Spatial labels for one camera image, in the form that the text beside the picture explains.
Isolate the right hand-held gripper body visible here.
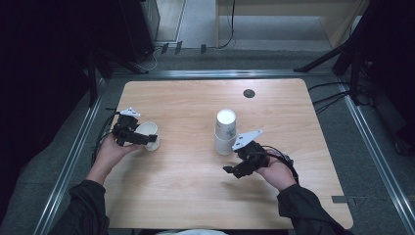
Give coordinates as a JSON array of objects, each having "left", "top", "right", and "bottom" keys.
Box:
[{"left": 231, "top": 129, "right": 270, "bottom": 179}]

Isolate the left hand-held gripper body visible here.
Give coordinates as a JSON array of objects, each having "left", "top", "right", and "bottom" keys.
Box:
[{"left": 112, "top": 107, "right": 142, "bottom": 147}]

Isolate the person's left hand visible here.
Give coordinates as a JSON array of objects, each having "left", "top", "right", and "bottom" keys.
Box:
[{"left": 96, "top": 133, "right": 144, "bottom": 173}]

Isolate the person's right hand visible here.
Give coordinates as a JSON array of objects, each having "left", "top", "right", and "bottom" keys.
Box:
[{"left": 255, "top": 157, "right": 298, "bottom": 193}]

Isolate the black metal stand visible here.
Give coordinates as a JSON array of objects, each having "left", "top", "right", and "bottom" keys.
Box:
[{"left": 85, "top": 45, "right": 150, "bottom": 107}]

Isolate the person's light shirt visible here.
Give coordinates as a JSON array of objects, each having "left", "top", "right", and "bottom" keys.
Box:
[{"left": 156, "top": 228, "right": 229, "bottom": 235}]

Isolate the black cabinet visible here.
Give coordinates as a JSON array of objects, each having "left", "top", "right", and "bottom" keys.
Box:
[{"left": 118, "top": 0, "right": 161, "bottom": 65}]

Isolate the dark curtain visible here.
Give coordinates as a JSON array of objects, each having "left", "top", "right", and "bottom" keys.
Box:
[
  {"left": 358, "top": 0, "right": 415, "bottom": 155},
  {"left": 0, "top": 0, "right": 99, "bottom": 210}
]

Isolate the black tripod stand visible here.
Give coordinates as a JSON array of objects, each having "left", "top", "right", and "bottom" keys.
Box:
[{"left": 293, "top": 0, "right": 376, "bottom": 107}]

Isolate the light wooden cabinet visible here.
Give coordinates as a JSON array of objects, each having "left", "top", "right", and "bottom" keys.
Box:
[{"left": 214, "top": 0, "right": 371, "bottom": 50}]

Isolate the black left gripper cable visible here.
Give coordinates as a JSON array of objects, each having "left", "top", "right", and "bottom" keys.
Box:
[{"left": 91, "top": 111, "right": 121, "bottom": 165}]

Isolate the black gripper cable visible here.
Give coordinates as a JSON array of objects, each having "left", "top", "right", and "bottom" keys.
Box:
[
  {"left": 260, "top": 145, "right": 300, "bottom": 184},
  {"left": 91, "top": 111, "right": 121, "bottom": 165}
]

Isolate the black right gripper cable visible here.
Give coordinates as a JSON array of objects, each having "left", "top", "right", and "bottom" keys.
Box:
[{"left": 260, "top": 145, "right": 300, "bottom": 184}]

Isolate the white floor cable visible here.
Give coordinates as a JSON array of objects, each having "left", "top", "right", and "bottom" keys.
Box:
[{"left": 136, "top": 45, "right": 165, "bottom": 73}]

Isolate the metal floor rail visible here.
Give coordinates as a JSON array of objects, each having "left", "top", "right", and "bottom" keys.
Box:
[
  {"left": 337, "top": 77, "right": 415, "bottom": 234},
  {"left": 32, "top": 76, "right": 109, "bottom": 235},
  {"left": 111, "top": 69, "right": 336, "bottom": 80}
]

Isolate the black floor cable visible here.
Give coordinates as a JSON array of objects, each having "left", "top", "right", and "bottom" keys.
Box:
[
  {"left": 312, "top": 91, "right": 350, "bottom": 106},
  {"left": 307, "top": 81, "right": 350, "bottom": 92},
  {"left": 314, "top": 95, "right": 348, "bottom": 116}
]

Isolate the black hanging cable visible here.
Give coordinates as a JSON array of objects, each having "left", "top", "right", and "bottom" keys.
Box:
[{"left": 217, "top": 0, "right": 237, "bottom": 50}]

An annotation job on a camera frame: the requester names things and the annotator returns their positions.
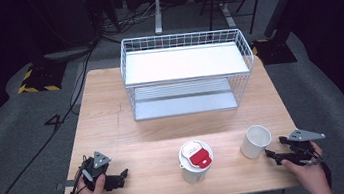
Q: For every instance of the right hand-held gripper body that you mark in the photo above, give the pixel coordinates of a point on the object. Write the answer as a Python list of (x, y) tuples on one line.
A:
[(303, 136)]

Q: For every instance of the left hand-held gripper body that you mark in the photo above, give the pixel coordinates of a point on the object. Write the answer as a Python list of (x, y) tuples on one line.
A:
[(101, 160)]

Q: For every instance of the white paper cup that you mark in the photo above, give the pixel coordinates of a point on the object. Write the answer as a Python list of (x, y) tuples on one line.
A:
[(253, 148)]

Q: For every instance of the person's right hand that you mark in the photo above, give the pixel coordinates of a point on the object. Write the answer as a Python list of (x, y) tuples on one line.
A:
[(313, 179)]

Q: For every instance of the black stand base striped tape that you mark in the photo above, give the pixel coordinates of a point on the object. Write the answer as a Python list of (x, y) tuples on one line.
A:
[(41, 79), (275, 51)]

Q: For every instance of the white cup with red lid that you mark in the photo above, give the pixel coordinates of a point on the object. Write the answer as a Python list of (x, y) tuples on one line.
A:
[(198, 156)]

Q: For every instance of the white desk frame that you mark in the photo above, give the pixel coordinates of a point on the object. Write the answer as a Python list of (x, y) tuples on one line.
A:
[(156, 8)]

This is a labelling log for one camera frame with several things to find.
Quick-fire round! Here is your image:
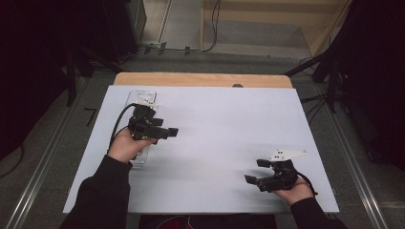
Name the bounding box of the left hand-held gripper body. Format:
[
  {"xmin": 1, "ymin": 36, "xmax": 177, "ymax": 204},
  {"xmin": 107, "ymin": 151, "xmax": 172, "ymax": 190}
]
[{"xmin": 127, "ymin": 104, "xmax": 158, "ymax": 141}]

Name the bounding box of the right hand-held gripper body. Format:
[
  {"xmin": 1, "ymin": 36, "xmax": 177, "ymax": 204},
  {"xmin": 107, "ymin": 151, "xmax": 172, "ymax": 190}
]
[{"xmin": 257, "ymin": 148, "xmax": 309, "ymax": 194}]

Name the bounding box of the clear plastic container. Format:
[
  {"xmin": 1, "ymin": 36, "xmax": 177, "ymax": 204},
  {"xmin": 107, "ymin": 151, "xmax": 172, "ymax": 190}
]
[{"xmin": 124, "ymin": 90, "xmax": 160, "ymax": 166}]

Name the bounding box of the person's right hand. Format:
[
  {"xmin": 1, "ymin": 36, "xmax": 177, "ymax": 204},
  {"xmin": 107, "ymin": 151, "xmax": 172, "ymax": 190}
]
[{"xmin": 272, "ymin": 176, "xmax": 316, "ymax": 206}]

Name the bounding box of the person's left hand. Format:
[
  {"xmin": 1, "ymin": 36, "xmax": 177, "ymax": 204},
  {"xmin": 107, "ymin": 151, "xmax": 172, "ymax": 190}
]
[{"xmin": 107, "ymin": 127, "xmax": 159, "ymax": 165}]

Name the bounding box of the person's dark and red clothing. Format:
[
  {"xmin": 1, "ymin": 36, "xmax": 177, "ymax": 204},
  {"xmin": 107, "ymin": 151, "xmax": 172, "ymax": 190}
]
[{"xmin": 139, "ymin": 214, "xmax": 278, "ymax": 229}]

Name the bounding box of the black stand leg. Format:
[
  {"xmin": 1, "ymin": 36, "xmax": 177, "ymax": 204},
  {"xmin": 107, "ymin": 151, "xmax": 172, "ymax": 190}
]
[{"xmin": 284, "ymin": 53, "xmax": 323, "ymax": 78}]

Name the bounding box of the black curtain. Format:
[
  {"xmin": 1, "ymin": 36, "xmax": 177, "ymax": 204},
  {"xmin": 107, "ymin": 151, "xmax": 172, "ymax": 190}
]
[
  {"xmin": 0, "ymin": 0, "xmax": 142, "ymax": 161},
  {"xmin": 313, "ymin": 0, "xmax": 405, "ymax": 171}
]

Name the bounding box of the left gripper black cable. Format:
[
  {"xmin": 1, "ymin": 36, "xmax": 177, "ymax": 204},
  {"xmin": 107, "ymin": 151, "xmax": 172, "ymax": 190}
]
[{"xmin": 108, "ymin": 103, "xmax": 138, "ymax": 152}]

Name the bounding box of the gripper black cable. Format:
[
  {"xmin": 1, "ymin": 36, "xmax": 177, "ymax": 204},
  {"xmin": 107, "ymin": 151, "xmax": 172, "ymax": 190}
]
[
  {"xmin": 295, "ymin": 171, "xmax": 319, "ymax": 197},
  {"xmin": 108, "ymin": 103, "xmax": 138, "ymax": 152}
]

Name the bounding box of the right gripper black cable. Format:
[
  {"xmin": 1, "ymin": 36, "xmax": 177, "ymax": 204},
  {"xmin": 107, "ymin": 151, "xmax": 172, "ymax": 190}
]
[{"xmin": 295, "ymin": 171, "xmax": 319, "ymax": 197}]

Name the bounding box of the metal floor rail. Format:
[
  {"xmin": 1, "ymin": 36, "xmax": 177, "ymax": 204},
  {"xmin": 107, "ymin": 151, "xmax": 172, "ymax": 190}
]
[
  {"xmin": 4, "ymin": 77, "xmax": 89, "ymax": 229},
  {"xmin": 316, "ymin": 84, "xmax": 391, "ymax": 229}
]

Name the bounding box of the black floor cable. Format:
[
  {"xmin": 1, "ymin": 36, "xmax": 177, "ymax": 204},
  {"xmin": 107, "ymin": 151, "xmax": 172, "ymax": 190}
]
[{"xmin": 139, "ymin": 0, "xmax": 223, "ymax": 54}]

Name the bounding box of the light wooden frame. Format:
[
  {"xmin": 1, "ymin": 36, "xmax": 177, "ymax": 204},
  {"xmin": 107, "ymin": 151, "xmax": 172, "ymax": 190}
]
[{"xmin": 200, "ymin": 0, "xmax": 352, "ymax": 56}]

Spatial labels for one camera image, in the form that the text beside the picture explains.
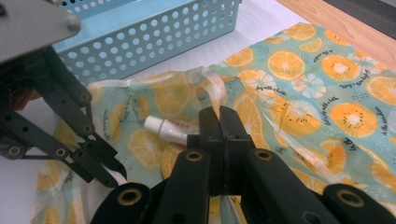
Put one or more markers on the orange-print fabric bag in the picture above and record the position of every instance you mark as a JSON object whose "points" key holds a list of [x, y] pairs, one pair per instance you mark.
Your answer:
{"points": [[295, 102]]}

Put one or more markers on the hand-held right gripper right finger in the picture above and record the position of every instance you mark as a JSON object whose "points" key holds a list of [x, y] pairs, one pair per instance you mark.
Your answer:
{"points": [[236, 133]]}

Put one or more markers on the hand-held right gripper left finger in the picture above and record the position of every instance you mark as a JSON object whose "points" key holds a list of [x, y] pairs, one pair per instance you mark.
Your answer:
{"points": [[208, 140]]}

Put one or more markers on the white ointment tube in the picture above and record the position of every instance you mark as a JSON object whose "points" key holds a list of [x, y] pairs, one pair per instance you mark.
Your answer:
{"points": [[169, 130]]}

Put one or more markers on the blue perforated plastic basket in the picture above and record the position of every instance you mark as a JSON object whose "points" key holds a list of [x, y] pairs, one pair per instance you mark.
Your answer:
{"points": [[146, 37]]}

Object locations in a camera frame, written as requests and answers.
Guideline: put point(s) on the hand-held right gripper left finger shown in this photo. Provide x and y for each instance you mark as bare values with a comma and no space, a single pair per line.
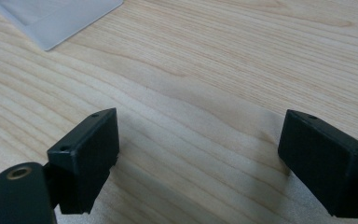
85,161

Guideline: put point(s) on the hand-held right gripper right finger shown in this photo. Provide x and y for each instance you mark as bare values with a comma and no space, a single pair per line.
326,165

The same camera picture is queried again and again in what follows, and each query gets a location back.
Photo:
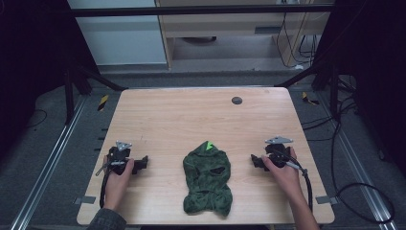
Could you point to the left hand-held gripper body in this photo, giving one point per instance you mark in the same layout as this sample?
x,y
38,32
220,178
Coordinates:
x,y
118,155

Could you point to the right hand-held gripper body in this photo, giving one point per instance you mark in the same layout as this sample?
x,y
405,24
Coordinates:
x,y
277,153

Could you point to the green knit balaclava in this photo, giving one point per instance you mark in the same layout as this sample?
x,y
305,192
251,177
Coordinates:
x,y
207,179

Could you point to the person's left hand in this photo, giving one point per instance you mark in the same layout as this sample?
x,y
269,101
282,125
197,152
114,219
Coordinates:
x,y
116,187

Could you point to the person's right hand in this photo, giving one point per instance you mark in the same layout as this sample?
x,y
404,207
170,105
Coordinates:
x,y
285,180

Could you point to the black yellow striped tape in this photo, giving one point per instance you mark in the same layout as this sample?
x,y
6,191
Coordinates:
x,y
308,99
103,102

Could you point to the grey tape strip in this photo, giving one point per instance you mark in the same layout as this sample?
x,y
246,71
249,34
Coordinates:
x,y
326,200
85,200

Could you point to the grey round table grommet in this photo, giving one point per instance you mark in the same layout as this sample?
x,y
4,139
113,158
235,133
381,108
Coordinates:
x,y
236,100

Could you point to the black metal stand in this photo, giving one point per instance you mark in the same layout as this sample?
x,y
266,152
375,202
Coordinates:
x,y
68,96
333,92

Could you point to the white cabinet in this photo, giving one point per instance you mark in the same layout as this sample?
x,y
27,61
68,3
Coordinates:
x,y
121,38

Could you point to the black curtain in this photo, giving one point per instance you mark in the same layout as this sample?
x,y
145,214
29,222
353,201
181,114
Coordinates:
x,y
32,64
376,64

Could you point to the aluminium floor rail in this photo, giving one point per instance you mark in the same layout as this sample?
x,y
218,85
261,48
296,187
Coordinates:
x,y
360,172
48,163

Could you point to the black horizontal frame bar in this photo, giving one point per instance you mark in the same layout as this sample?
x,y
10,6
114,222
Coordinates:
x,y
191,10

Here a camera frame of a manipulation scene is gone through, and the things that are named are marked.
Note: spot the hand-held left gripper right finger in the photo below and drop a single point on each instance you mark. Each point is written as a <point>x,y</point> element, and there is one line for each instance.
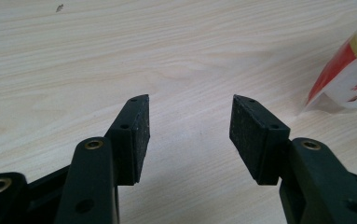
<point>257,140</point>

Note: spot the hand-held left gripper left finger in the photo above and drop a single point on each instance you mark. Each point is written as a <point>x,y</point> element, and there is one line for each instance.
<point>129,146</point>

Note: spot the white and red refill pouch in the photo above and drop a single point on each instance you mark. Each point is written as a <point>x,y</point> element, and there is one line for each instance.
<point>353,77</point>

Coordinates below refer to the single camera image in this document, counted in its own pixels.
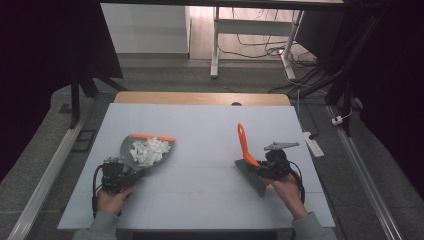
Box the wooden table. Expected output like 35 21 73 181
113 91 292 107

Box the bundle of black floor cables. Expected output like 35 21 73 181
218 8 344 98

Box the white cabinet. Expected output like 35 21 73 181
100 3 192 55

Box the black metal stand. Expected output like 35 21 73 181
67 64 129 130
323 13 388 138

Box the person's right hand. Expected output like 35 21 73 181
261 173 310 220

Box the person's left hand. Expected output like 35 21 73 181
96 185 137 216

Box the grey dustpan with orange edge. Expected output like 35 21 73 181
119 133 177 175

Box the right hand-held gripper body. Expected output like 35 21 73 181
260 141 301 182

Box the white power strip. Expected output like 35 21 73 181
302 131 325 159

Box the black floor plate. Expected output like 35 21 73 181
70 129 98 154

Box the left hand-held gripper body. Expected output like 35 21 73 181
99 157 138 195

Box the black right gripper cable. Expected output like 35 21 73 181
287 161 307 205

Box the pile of white paper scraps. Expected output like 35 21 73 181
128 136 173 168

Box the aluminium rail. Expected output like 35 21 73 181
7 112 90 240
325 104 405 240

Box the orange brush with grey bristles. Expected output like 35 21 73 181
233 122 272 199

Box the dark curtain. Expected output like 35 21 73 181
339 0 424 201
0 0 125 183

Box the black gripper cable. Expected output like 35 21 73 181
287 161 307 205
91 164 105 220

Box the pale blue table board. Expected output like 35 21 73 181
57 102 336 232

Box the white metal desk frame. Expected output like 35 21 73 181
209 6 305 81

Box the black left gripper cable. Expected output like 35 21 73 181
91 164 105 220

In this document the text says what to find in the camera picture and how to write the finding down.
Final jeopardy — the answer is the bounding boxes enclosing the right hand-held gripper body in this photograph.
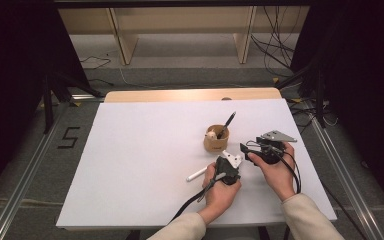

#### ACTION ITEM:
Extract all lines of the records above that include "document".

#### RESULT OF THIS EXERCISE:
Coordinates below refer to the single camera image in this document, counted in its own pixels.
In this document the text says what to find in the camera picture and how to write the finding down.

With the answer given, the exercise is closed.